Ci sono pomeriggi che lasciano il segno, non per le nozioni trasmesse, ma per la capacità di toccare corde profonde che spesso, nel caos quotidiano, preferiamo non far vibrare. È quello che è accaduto ieri 30 marzo presso il Centro Polivalente “Emma Francavilla” di San Giovanni Rotondo, dove l’Inclusion Desk ha dato vita a un seminario esperienziale che ha messo al centro l’unico vero motore di ogni processo educativo: l’emozione.

Ospite d’eccezione il dottor Antonio Santoro, psicoterapeuta e docente clinico, che con estrema sensibilità ha guidato i presenti in un percorso intitolato “Emozioni in evoluzione”. Il seminario è stato introdotto dalla docente Angela De Leo, coordinatrice dell’Inclusion Desk, e dalla dottoressa Antonella Miscio, referente dei Servizi Sociali di San Giovanni Rotondo.

Il messaggio del dottor Santoro è stato chiaro e potente:” riconoscere le proprie emozioni è l’unico modo per incontrare davvero l’altro. Non si può educare se non si è disposti a condividere ciò che si prova, permettendo al proprio vissuto di arrivare all’altro in modo autentico”.
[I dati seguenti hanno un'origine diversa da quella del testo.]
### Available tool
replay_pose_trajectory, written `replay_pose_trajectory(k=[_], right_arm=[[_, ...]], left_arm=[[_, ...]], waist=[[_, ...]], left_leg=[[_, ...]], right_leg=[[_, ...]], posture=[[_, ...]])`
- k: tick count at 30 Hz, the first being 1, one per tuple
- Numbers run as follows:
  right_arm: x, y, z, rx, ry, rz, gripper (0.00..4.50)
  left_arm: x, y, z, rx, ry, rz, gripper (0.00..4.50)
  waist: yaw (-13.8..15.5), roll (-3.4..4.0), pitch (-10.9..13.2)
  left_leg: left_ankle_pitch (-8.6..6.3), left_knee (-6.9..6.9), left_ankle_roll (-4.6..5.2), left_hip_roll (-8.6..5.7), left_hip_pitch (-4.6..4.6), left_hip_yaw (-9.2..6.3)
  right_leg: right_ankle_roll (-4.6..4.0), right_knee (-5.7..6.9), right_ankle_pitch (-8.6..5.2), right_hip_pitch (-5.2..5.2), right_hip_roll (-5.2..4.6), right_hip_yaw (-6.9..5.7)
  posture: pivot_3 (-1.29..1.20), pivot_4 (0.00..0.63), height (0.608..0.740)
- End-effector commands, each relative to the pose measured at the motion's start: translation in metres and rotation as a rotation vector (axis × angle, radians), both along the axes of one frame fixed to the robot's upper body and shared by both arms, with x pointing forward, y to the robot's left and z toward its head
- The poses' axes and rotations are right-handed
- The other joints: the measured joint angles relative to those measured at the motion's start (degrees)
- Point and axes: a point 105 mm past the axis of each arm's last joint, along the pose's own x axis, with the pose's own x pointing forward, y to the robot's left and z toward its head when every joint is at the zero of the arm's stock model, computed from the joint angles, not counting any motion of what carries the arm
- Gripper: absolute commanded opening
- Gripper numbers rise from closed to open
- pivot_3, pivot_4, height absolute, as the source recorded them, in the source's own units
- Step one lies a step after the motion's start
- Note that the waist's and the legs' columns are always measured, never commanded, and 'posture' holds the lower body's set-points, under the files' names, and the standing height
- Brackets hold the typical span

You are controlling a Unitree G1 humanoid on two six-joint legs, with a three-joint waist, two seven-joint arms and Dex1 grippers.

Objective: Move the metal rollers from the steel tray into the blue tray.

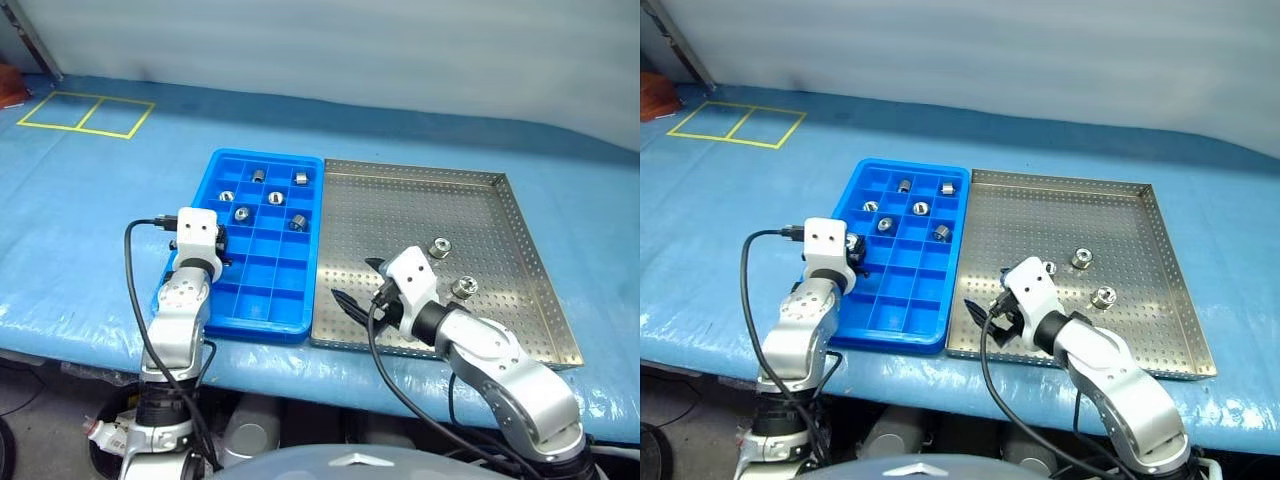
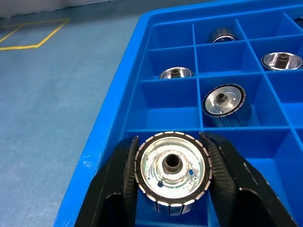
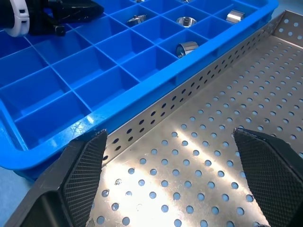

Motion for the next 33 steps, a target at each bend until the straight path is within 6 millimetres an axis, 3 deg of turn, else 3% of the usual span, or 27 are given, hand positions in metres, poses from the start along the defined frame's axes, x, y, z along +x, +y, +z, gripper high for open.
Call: replay_pose_trajectory(k=[1,3,11,15,20,23,27,33], right_arm=[[-0.002,-0.002,0.013,0.013,-0.048,-0.021,4.5],[-0.002,-0.005,0.013,0.014,-0.05,-0.038,4.5],[-0.008,-0.013,0.013,0.026,-0.047,-0.102,4.5],[-0.009,-0.016,0.012,0.028,-0.043,-0.12,4.5],[-0.007,-0.016,0.013,0.03,-0.052,-0.124,4.5],[-0.005,-0.02,0.016,0.027,-0.066,-0.134,4.5],[-0.005,-0.028,0.018,0.013,-0.075,-0.172,4.5],[-0.017,-0.045,0.013,-0.008,-0.054,-0.261,4.5]], left_arm=[[0.008,-0.003,0.019,0.004,-0.077,-0.028,1.7],[0.009,-0.007,0.024,0.003,-0.091,-0.055,1.7],[0.007,-0.01,0.054,0.044,-0.173,-0.085,4.39],[0.006,-0.005,0.061,0.058,-0.198,-0.046,4.45],[0.01,-0.023,0.069,0.043,-0.229,-0.114,4.45],[0.011,-0.054,0.075,-0.01,-0.229,-0.298,4.45],[0.004,-0.108,0.072,-0.063,-0.132,-0.675,4.45],[-0.007,-0.161,0.059,-0.004,0.034,-1.065,4.45]], waist=[[-0.2,0.0,0.0],[-0.7,0.0,0.0],[-2.5,0.0,0.0],[-3.3,0.0,0.0],[-3.4,0.0,0.0],[-3.2,0.0,0.0],[-3.4,0.0,0.0],[-4.9,0.03,0.0]], left_leg=[[0.0,0.0,0.0,0.0,-0.01,0.0],[0.0,0.0,0.0,0.0,-0.01,0.02],[-0.01,-0.01,0.0,0.0,-0.01,0.01],[0.0,-0.01,0.0,0.01,0.02,0.02],[0.0,-0.01,0.0,0.01,0.02,0.03],[0.0,0.0,0.0,-0.01,0.01,0.02],[-0.01,0.01,0.01,-0.03,-0.02,0.04],[-0.01,-0.04,0.02,-0.03,-0.01,0.05]], right_leg=[[0.0,0.0,0.0,0.0,0.0,0.0],[0.0,-0.01,0.0,-0.01,0.0,0.01],[-0.01,-0.02,-0.01,0.0,-0.02,0.0],[0.02,0.0,-0.02,0.01,-0.01,0.01],[0.07,-0.01,-0.04,0.01,0.0,0.0],[0.08,-0.01,-0.05,0.01,-0.01,0.0],[0.08,-0.04,-0.04,0.0,-0.02,0.01],[0.17,-0.04,-0.16,-0.02,0.04,0.02]], posture=[[0.2,0.15,0.74],[0.2,0.15,0.74],[0.15,0.15,0.74],[0.15,0.15,0.74],[0.15,0.15,0.74],[0.14,0.15,0.74],[0.1,0.15,0.74],[0.03,0.15,0.74]])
Il viaggio è partito dalle cinque emozioni primarie — gioia, dolore, rabbia, paura e tristezza — per poi addentrarsi nei territori più complessi delle “emozioni derivate”. Tra queste, una riflessione profonda è stata dedicata alla noia, quel sentimento che oggi avvolge molti ragazzi, spingendoli a chiudersi in se stessi in un isolamento silenzioso che interroga noi adulti. Santoro ha acceso un riflettore anche su temi delicati come i disturbi alimentari, che purtroppo manifestano i primi segnali in età sempre più precoce, ben prima dell’adolescenza.

Momento centrale è stato il laboratorio narrativo, dove i partecipanti sono stati invitati a scegliere delle carte illustrate. Non era un gioco, ma uno specchio: attraverso le immagini, ognuno ha potuto dare voce alla propria personalità, raccontando il motivo profondo di quella scelta. È in quel racconto, fatto di parole e silenzi, che è emersa la verità di chi educa e di chi accoglie.

Educare significa, prima di tutto, entrare in relazione. E non esiste relazione senza il coraggio di mostrarsi fragili, in evoluzione, umani. Grazie alla guida del dottor Santoro, l’Inclusion Desk ha ribadito che lo sportello non è solo un luogo di formazione tecnica, ma uno spazio dove l’invisibile — ciò che proviamo — diventa finalmente visibile e prezioso.